Formatting log output for analysis with common cli tooling (grep, jq, etc)

The formatting string passed in here is a Go template string, so you can easily tune the ‘verbosity’ of your log output (more details can be found here).  Because we have a consistent schema across all of our logs, it’s easy for our developers to construct format strings to pull out the data they need and know that it will exist.

Our cwlogs CLI also supports fuzzy “did you mean” matching of various streams in case you forget the exact name of the service you’re trying to query. 
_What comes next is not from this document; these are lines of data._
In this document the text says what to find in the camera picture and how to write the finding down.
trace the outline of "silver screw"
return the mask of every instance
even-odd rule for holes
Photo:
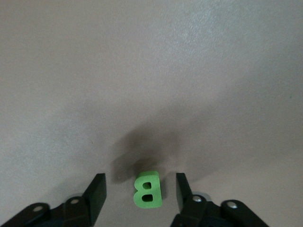
[[[78,202],[79,202],[78,199],[74,199],[74,200],[71,201],[71,204],[76,204],[76,203],[78,203]]]
[[[238,208],[237,204],[232,201],[228,201],[227,206],[229,206],[230,208],[233,208],[233,209]]]
[[[33,212],[38,212],[38,211],[40,211],[40,210],[42,210],[42,209],[43,209],[42,206],[37,206],[37,207],[35,207],[35,208],[33,209]]]
[[[193,201],[195,201],[195,202],[202,202],[202,199],[200,198],[200,196],[194,195],[193,196]]]

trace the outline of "green toy letter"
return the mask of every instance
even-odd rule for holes
[[[142,172],[134,182],[137,192],[134,202],[140,208],[156,208],[162,206],[159,173],[157,171]]]

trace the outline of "black robotic claw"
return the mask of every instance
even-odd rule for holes
[[[1,227],[92,227],[106,194],[105,174],[97,174],[82,196],[72,197],[52,210],[46,203],[31,204]]]
[[[240,201],[224,201],[219,207],[203,196],[193,195],[183,173],[176,174],[176,186],[180,214],[170,227],[268,227]]]

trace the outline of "green letter b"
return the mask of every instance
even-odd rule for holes
[[[156,208],[162,205],[159,173],[157,171],[142,172],[134,182],[137,192],[134,202],[140,208]]]

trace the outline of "table surface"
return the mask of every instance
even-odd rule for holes
[[[303,1],[1,1],[0,224],[107,175],[96,226],[169,226],[175,173],[303,222]],[[163,205],[133,201],[160,173]]]

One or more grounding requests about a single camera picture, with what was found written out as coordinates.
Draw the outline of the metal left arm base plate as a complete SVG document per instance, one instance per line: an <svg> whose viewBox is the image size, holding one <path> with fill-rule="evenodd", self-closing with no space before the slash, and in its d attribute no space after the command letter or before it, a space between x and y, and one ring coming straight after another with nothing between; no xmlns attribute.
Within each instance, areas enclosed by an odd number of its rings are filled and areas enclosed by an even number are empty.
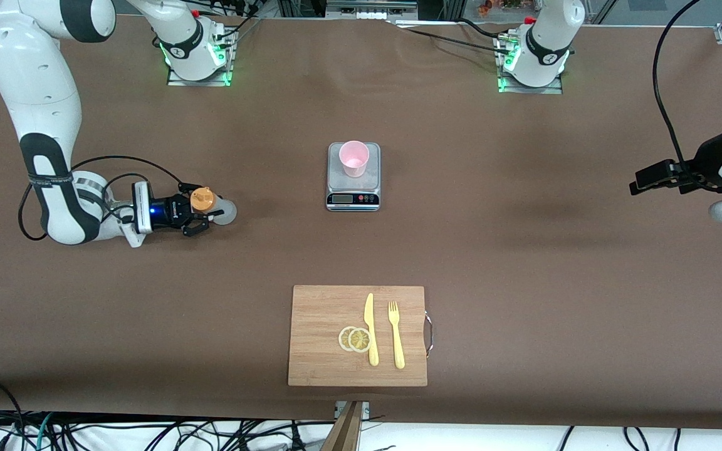
<svg viewBox="0 0 722 451"><path fill-rule="evenodd" d="M523 46L521 35L502 34L494 38L498 50L498 91L521 94L562 94L562 72L565 60L570 56L555 53L534 54Z"/></svg>

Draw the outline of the yellow plastic fork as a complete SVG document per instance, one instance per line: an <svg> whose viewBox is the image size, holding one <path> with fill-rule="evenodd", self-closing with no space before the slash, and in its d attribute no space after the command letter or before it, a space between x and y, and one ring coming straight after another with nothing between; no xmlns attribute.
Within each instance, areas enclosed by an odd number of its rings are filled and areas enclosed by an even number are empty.
<svg viewBox="0 0 722 451"><path fill-rule="evenodd" d="M401 336L399 334L399 306L396 301L389 303L389 322L392 325L392 340L395 367L399 370L405 368L405 356Z"/></svg>

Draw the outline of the wooden cutting board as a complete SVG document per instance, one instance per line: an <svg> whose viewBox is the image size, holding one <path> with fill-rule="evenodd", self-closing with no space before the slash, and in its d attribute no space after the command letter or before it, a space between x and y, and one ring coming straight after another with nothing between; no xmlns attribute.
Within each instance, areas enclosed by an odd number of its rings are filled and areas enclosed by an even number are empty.
<svg viewBox="0 0 722 451"><path fill-rule="evenodd" d="M374 294L379 365L367 352L344 351L338 335L346 326L365 328L364 306ZM395 367L389 303L399 306L405 368ZM421 286L297 285L290 317L288 383L292 387L425 387L425 290Z"/></svg>

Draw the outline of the yellow plastic knife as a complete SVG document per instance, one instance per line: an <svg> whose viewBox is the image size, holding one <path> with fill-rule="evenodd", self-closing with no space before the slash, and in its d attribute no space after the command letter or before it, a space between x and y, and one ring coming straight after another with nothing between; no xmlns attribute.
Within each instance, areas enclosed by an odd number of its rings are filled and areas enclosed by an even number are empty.
<svg viewBox="0 0 722 451"><path fill-rule="evenodd" d="M374 294L369 293L364 306L364 322L367 325L369 331L369 363L372 366L379 365L379 352L377 348L376 336L375 336L375 319L374 319Z"/></svg>

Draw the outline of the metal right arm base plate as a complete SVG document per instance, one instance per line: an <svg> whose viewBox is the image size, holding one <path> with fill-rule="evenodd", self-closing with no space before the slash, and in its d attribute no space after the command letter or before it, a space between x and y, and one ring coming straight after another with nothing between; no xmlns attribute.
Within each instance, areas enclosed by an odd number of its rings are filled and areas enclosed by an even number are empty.
<svg viewBox="0 0 722 451"><path fill-rule="evenodd" d="M168 68L169 86L230 86L238 50L236 34L215 43L203 43L195 48L189 59L177 60L164 52Z"/></svg>

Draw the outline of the silver digital kitchen scale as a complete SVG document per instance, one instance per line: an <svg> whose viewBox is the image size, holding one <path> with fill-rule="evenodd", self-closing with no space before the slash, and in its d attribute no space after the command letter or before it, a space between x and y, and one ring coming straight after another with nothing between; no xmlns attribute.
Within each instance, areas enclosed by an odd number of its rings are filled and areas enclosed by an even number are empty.
<svg viewBox="0 0 722 451"><path fill-rule="evenodd" d="M327 151L325 206L333 212L375 212L381 206L383 172L381 148L366 142L369 159L364 173L351 177L339 157L343 142L331 143Z"/></svg>

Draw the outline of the wooden post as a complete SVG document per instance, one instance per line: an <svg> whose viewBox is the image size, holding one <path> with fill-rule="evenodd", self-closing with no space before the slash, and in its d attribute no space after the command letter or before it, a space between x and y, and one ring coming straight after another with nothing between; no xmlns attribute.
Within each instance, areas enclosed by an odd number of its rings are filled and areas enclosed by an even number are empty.
<svg viewBox="0 0 722 451"><path fill-rule="evenodd" d="M350 402L335 420L319 451L357 451L363 420L359 402Z"/></svg>

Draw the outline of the brown table cover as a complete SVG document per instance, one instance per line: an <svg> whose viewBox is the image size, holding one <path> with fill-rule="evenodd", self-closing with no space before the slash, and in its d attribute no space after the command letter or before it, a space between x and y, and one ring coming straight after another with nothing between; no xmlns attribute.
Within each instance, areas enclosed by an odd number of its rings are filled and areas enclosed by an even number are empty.
<svg viewBox="0 0 722 451"><path fill-rule="evenodd" d="M631 196L673 155L659 28L582 28L562 95L381 21L266 19L233 84L168 86L146 20L64 42L73 157L143 157L238 207L192 239L20 233L28 178L0 97L0 383L24 409L722 428L722 224L711 192ZM325 206L331 143L381 148L375 212ZM288 385L299 284L423 286L422 388Z"/></svg>

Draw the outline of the clear orange-capped sauce bottle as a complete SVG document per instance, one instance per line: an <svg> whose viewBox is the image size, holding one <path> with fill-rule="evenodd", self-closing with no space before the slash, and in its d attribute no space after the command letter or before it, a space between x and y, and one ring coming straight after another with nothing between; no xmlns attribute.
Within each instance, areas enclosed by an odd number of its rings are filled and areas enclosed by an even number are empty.
<svg viewBox="0 0 722 451"><path fill-rule="evenodd" d="M229 225L237 217L235 203L218 196L209 187L196 188L189 199L194 211L206 214L210 222L219 226Z"/></svg>

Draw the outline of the pink plastic cup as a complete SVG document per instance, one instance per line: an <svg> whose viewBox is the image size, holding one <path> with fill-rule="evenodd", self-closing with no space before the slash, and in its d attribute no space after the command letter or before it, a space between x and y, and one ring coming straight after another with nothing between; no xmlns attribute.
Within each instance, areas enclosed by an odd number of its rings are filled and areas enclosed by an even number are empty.
<svg viewBox="0 0 722 451"><path fill-rule="evenodd" d="M370 158L370 150L361 141L347 141L340 146L339 162L343 165L344 174L352 178L363 176Z"/></svg>
Accessing the right logs from the terminal now only takes a few seconds. No more complicated login process, or tens of clicks to identify the log streams you’re interested in.

EOF

While all the usual advice when it comes to logging still applies (use structured logs, log straight to disk, adapt to common interchange formats, etc)–we’ve found the biggest piece still missing from most implementations is clear rate limits. 

Many logging providers don’t provide service-level rate limits at all, or will silently drop messages when those limits are applied. At best, this causes confusion. At worst, it may cost you hours of debugging headaches. 

At the end of the day, the I/O on a machine is a shared resource. If you’re stacking hundreds of containers on a given host, that I/O can start to disappear quickly. By introducing rate-limiting with clear indication when it is invoked, we’ve been able to spot problematic services much more quickly, and adjust their log volume accordingly. 

If you’d like to try rate-limit-log-proxy, you can find the source on github and the image on docker hub. Same goes for the cwlogs CLI to access Cloudwatch. If you do end up kicking the tires, let us know what you think. Happy (rate-limited) logging!